Exercise requirements ->
Repeat exactly the lines from the line containing "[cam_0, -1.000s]" through the last line of the records below, inclusive, and nothing else.

[Records from a collection]

Content starts

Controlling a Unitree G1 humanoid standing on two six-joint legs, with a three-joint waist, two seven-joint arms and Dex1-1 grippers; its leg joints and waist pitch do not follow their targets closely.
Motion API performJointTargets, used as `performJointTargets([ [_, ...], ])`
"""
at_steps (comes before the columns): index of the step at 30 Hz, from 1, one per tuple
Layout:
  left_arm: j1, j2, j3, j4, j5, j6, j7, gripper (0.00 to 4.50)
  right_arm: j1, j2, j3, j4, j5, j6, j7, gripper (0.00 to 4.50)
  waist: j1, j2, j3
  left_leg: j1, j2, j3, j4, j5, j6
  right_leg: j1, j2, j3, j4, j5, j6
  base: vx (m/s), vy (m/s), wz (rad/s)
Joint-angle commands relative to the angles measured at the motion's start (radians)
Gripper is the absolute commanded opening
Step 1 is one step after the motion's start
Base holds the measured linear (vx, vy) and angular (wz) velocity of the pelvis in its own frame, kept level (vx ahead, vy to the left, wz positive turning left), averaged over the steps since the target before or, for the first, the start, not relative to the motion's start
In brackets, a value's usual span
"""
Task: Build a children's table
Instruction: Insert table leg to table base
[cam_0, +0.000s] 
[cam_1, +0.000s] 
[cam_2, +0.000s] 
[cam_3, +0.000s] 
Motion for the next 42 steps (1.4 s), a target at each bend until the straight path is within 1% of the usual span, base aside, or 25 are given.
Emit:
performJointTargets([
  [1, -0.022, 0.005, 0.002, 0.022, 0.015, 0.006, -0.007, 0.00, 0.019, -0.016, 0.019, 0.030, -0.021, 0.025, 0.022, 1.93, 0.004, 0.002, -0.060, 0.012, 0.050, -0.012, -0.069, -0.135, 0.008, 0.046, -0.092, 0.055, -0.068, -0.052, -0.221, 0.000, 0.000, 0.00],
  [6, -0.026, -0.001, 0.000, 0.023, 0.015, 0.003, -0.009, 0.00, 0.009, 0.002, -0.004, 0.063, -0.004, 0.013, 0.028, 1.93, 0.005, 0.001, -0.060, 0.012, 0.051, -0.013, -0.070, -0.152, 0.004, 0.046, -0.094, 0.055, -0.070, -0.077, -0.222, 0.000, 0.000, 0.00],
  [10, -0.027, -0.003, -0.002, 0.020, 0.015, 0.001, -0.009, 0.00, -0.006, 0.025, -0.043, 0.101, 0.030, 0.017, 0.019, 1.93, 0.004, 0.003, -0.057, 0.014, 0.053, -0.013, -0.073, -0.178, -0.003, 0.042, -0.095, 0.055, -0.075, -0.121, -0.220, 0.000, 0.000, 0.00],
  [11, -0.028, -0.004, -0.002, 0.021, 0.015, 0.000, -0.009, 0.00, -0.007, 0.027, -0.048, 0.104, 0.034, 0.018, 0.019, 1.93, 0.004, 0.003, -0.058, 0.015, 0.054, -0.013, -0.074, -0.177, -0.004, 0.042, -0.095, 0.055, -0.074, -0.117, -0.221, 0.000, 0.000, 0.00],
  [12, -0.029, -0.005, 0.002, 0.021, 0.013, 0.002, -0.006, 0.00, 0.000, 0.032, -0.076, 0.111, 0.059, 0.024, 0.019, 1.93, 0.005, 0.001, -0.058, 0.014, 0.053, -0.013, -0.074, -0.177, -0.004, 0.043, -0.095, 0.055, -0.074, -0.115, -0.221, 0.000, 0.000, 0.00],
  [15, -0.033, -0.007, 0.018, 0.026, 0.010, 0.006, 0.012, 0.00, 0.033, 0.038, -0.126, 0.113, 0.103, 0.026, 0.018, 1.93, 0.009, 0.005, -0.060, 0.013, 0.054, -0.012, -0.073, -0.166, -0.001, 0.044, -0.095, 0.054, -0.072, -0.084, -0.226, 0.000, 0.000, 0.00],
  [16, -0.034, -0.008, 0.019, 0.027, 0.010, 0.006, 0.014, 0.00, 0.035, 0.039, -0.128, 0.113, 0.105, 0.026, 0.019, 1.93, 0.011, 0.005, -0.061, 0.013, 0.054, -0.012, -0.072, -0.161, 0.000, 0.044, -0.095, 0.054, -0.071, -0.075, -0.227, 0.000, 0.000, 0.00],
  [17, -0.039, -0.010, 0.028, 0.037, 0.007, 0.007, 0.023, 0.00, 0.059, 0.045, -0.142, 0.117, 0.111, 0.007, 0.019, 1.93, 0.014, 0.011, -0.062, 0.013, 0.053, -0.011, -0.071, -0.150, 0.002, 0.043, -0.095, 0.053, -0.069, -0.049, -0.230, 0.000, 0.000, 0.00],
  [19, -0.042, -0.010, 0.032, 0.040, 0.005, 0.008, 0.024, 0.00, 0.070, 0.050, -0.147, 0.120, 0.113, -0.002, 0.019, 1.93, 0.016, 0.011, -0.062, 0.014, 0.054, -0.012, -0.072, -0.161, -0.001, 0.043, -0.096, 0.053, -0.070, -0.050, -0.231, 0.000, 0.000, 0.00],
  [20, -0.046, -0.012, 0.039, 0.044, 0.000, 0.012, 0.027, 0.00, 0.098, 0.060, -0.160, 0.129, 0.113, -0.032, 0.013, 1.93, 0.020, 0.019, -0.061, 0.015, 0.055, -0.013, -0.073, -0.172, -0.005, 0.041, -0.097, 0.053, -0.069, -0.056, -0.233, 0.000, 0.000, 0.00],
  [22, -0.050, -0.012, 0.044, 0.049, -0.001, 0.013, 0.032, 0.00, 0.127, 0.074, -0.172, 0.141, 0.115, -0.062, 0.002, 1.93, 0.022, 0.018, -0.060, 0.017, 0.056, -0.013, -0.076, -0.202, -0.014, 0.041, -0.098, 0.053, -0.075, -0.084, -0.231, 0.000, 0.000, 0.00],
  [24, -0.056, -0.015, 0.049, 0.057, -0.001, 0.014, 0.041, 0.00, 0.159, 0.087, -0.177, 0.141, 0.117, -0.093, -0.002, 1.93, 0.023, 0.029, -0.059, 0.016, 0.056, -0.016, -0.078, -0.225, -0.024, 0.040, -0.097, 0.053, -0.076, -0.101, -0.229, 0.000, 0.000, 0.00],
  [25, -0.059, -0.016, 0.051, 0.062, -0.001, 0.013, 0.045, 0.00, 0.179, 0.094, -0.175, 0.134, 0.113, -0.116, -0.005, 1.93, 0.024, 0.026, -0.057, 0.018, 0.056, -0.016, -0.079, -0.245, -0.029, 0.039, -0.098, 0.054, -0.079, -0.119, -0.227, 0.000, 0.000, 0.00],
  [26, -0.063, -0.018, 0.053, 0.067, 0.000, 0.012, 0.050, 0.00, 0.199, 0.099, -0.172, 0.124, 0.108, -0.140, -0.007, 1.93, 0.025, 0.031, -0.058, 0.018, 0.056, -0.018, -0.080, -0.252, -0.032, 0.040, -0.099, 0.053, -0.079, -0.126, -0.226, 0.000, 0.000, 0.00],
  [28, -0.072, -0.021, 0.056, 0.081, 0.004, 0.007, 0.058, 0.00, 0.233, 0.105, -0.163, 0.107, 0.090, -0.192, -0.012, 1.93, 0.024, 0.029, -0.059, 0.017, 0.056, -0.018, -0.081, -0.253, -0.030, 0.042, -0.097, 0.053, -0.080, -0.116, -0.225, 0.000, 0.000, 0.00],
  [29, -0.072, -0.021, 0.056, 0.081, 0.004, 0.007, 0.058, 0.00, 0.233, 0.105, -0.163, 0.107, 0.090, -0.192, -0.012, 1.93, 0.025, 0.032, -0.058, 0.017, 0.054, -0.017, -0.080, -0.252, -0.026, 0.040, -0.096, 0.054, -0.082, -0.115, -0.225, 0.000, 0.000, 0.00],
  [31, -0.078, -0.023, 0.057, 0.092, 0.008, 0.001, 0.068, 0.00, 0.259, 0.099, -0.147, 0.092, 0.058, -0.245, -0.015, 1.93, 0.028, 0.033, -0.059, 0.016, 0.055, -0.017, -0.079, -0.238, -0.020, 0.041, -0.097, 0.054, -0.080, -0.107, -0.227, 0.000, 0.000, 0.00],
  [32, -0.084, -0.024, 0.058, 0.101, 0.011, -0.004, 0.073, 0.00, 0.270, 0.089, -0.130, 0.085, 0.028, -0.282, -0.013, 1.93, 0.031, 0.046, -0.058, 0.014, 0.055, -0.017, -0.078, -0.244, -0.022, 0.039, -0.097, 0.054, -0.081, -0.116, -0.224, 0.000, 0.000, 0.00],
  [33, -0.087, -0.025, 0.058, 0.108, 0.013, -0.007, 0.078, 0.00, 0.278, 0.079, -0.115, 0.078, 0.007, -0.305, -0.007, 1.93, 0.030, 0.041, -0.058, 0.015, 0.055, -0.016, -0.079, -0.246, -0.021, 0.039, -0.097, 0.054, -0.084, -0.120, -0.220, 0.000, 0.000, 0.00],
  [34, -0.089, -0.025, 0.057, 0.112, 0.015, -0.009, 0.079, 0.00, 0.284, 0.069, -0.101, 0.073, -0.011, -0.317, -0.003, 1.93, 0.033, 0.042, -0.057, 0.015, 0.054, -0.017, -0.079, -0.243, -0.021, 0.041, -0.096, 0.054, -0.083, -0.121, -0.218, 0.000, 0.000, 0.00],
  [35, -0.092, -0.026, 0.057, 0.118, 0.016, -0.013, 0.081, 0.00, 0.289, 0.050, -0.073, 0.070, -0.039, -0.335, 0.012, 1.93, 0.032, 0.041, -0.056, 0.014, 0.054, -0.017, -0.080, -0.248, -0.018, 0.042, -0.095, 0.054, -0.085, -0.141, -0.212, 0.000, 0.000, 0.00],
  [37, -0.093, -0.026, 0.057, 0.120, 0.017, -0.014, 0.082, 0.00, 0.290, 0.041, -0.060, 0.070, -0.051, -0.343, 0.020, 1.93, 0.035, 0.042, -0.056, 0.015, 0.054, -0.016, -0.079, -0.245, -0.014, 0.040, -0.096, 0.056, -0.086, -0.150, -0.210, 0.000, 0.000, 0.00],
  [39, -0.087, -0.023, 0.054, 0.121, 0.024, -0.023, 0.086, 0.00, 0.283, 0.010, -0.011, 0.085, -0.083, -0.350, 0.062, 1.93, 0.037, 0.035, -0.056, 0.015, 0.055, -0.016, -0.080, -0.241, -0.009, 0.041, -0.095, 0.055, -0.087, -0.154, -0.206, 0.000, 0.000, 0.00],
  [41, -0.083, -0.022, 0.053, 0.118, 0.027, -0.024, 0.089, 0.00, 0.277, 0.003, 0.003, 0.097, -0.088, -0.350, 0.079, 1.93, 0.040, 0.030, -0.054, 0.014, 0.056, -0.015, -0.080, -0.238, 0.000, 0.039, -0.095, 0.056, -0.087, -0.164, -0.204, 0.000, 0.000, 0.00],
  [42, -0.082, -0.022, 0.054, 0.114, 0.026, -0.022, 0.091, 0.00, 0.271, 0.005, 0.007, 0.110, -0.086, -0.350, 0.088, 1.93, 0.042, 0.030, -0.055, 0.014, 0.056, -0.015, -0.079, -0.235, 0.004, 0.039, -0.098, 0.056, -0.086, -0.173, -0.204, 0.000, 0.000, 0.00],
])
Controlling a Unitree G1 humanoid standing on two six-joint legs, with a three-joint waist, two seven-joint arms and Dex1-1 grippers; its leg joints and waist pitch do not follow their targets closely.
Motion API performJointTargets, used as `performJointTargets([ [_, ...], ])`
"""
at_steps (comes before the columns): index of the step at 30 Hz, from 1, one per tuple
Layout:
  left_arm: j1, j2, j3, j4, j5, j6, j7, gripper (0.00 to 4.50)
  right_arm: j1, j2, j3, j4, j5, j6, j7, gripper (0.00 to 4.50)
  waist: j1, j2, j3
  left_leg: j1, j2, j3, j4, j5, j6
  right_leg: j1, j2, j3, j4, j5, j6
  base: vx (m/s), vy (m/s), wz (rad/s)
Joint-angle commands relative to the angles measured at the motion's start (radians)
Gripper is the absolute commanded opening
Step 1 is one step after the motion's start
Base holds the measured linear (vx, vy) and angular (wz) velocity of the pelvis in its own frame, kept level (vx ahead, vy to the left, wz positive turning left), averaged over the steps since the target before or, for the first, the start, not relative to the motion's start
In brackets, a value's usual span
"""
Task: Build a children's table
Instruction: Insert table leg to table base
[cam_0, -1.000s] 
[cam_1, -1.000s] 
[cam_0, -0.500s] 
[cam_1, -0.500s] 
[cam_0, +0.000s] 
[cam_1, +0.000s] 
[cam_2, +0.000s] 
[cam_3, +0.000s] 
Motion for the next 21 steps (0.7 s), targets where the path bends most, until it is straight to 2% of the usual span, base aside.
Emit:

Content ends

Response box ->
[cam_0, -1.000s] 
[cam_1, -1.000s] 
[cam_0, -0.500s] 
[cam_1, -0.500s] 
[cam_0, +0.000s] 
[cam_1, +0.000s] 
[cam_2, +0.000s] 
[cam_3, +0.000s] 
Motion for the next 21 steps (0.7 s), targets where the path bends most, until it is straight to 2% of the usual span, base aside.
Emit:

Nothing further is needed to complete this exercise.